The Duke of Kent visited the station in 1978, in his role as president of the RNLI, and presented awards to two crew members.

In 2022, Martyn Ward was recognised for his charity work, and his contribution to the RNLI, and was awarded the MBE in the 2022 New Year Honours. Since joining in the late 1960s, he has trained over 200 people at St Agnes Surf Life Saving Club. His first job was as a lifeguard with Carrick District Council Lifeguard Service, becoming supervisor when the RNLI took over in 2002. As deputy launch authority with the RNLI since 2006, he was responsible for decisions to launch the lifeboat, and from 2015, he also took on the role of Water Safety Officer, to educate about the dangers of the sea.

==Notable rescues==
On the afternoon of 17 July 1977, a surf-boarder was swept into the sheer sided Flat Rocks cove, and after hitting the rocks, landed on the shingle beach. Attempting to climb to safety, the man fell and broke his wrist. The St Agnes Inshore lifeboat Blue Peter (D-215) was launched at 16:30, heading to the location at top speed. Despite being continuously swamped with breaking surf, the lifeboat was taken with great skill through the rocks.
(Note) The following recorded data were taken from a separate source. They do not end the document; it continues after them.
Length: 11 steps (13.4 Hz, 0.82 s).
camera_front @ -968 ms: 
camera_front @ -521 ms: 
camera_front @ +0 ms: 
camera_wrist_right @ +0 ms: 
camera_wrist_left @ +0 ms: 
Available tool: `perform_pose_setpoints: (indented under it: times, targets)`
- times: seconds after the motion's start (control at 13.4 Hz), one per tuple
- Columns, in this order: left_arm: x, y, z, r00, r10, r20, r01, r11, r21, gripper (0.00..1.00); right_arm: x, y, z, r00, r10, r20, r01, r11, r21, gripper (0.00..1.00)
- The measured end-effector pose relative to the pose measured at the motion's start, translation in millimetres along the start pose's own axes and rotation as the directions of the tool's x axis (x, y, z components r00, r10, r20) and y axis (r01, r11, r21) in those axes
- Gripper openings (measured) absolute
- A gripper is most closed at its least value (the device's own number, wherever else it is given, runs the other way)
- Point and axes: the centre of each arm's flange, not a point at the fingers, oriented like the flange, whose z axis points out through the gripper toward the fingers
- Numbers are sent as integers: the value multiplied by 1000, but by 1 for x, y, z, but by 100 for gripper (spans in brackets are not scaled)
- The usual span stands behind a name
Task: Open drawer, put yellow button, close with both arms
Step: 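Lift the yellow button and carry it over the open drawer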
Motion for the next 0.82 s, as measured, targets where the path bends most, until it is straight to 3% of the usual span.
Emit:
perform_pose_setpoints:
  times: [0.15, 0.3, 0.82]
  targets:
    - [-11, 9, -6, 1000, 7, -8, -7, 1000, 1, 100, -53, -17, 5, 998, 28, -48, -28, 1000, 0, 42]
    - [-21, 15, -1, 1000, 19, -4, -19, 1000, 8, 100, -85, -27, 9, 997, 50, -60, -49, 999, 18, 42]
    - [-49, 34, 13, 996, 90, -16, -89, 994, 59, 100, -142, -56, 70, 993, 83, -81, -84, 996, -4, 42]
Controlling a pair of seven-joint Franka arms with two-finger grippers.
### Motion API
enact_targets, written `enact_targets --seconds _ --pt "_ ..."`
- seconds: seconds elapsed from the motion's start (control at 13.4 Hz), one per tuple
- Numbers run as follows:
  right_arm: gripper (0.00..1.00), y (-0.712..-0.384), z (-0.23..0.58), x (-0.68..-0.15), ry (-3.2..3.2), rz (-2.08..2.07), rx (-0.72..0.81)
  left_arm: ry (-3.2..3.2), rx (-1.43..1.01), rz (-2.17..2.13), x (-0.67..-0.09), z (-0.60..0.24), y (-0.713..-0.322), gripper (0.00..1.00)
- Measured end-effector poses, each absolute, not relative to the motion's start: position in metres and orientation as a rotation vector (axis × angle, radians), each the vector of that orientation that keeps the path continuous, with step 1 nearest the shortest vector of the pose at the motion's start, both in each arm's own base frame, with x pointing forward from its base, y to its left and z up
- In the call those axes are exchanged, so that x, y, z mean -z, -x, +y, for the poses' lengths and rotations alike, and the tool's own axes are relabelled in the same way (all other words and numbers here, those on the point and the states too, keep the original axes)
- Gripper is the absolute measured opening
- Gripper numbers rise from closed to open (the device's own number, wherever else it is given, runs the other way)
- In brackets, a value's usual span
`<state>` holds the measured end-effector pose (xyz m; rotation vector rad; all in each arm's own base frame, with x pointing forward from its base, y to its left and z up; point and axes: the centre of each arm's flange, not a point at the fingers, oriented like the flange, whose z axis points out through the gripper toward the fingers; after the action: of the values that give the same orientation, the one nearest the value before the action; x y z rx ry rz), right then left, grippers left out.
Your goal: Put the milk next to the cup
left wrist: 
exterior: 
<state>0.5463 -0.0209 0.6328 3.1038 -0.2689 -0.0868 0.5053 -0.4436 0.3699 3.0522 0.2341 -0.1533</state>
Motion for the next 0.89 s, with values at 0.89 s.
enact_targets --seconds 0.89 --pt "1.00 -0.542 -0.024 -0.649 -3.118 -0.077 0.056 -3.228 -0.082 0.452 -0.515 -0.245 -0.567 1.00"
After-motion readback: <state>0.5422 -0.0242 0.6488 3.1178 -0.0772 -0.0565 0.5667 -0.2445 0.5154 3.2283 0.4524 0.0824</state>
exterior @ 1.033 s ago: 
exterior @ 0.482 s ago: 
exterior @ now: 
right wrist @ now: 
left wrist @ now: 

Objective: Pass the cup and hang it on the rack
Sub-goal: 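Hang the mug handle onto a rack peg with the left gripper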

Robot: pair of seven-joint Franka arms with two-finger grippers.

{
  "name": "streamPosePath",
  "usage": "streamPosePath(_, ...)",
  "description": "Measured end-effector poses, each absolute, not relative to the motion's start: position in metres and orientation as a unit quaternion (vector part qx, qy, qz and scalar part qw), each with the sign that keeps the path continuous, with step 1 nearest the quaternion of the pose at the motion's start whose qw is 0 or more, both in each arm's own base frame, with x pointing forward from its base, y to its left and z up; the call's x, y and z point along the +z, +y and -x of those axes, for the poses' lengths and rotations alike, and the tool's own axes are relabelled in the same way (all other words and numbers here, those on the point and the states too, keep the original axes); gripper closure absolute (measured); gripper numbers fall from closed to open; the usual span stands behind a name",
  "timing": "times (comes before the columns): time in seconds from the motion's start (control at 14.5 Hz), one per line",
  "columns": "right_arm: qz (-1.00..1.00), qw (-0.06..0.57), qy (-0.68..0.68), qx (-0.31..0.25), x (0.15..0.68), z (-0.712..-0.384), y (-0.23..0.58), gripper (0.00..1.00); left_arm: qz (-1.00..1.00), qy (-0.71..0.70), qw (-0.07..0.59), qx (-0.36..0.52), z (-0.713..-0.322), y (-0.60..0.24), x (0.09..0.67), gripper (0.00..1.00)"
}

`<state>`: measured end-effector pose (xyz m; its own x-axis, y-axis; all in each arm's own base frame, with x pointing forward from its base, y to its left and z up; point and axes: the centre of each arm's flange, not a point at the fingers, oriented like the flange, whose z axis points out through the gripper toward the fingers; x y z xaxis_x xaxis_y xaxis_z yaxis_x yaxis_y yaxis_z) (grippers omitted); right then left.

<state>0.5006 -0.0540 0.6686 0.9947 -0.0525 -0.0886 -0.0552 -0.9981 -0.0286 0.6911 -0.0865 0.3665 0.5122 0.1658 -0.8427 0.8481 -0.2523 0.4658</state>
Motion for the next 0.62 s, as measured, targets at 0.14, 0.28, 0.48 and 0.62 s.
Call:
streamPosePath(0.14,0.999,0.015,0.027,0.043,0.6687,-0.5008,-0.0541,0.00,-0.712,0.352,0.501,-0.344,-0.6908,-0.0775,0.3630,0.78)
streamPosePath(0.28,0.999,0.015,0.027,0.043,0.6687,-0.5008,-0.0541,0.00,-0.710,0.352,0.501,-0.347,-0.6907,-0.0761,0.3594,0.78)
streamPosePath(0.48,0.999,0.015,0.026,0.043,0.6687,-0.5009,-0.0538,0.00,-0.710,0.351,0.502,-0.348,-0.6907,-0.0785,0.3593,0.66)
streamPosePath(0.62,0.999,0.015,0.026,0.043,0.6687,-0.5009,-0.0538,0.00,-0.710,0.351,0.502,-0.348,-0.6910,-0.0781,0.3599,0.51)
In a service lasting over two hours, the man was recovered, in conditions described by onlookers as "impossible", and landed at Porthtowan beach. Helm David Bliss was awarded the RNLI Silver Medal. It was the first of 11 medals for gallantry awarded to crew members of Blue Peter lifeboats. The lifeboat crew, David Bliss, Roger Radcliffe and Barry Garland, were later featured with presenters John Noakes and Lesley Judd on an episode of the TV programme.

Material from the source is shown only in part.